The influence of area level social deprivation on preoperative disease severity and postoperative outcomes following unicompartmental knee joint replacement

Bennett, Damien; Hill, Janet; Beverland, David; Kee, Frank


  • We assessed the effect of social deprivation on outcomes in patients receiving a single UKR implant under the care of a single surgeon.
  • Our study design controlled important confounding variables, which has not been done previously.
  • More deprived patients can achieve similar improvements in OKS to less deprived patients following UKR.




This study investigated the effect of socioeconomic deprivation on preoperative disease and outcome following unicompartmental knee replacement (UKR).



307 Oxford UKRs implanted between 2008 and 2013 under the care of one surgeon using the same surgical technique were analysed. Deprivation was quantified using the Northern Ireland Multiple Deprivation Measure. Preoperative disease severity and postoperative outcome were measured using the Oxford Knee Score (OKS).

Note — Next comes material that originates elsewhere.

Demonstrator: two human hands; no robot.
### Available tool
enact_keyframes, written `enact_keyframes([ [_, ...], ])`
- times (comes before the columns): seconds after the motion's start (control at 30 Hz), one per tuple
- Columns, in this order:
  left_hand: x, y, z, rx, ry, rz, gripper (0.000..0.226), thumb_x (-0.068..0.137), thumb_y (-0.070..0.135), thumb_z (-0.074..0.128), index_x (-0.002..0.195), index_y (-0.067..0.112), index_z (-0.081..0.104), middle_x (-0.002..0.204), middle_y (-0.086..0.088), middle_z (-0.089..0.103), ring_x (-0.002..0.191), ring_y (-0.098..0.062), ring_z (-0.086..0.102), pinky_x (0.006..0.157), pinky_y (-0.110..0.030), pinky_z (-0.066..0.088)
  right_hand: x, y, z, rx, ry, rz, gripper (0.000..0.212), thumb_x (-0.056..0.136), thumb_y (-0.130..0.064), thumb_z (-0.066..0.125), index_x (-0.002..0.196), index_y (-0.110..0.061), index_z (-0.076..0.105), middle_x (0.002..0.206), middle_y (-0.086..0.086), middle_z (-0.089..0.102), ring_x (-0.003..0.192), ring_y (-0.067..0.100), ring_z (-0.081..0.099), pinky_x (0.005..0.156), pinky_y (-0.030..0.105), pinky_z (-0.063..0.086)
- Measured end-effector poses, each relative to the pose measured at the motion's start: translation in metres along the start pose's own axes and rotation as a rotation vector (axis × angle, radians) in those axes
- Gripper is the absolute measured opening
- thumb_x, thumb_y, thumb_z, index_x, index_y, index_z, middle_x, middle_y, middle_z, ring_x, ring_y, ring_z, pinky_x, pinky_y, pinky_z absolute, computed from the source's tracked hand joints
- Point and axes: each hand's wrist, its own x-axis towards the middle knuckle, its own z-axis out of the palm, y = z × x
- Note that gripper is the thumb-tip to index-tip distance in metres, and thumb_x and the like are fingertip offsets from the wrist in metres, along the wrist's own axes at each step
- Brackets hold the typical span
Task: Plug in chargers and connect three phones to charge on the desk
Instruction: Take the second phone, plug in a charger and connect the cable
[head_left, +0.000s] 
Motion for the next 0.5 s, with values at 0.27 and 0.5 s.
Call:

There was no difference in preoperative OKS between deprivation groups. Preoperative knee range of motion (ROM) was significantly reduced in more deprived patients with 10° less ROM than least deprived patients. Postoperatively there was no difference in OKS improvement between deprivation groups (p = 0.46), with improvements of 19.5 and 21.0 units in the most and least deprived groups respectively. There was no significant association between deprivation and OKS improvement on unadjusted or adjusted analysis. Preoperative OKS, Short Form 12 mental component score and length of stay were significant independent predictors of OKS improvement. A significantly lower proportion of the most deprived group (15%) reported being able to walk an unlimited distance compared to the least deprived group (41%) one year postoperatively.


More deprived patients can achieve similar improvements in OKS to less deprived patients following UKR.

Level of evidence

2b — retrospective cohort study of prognosis.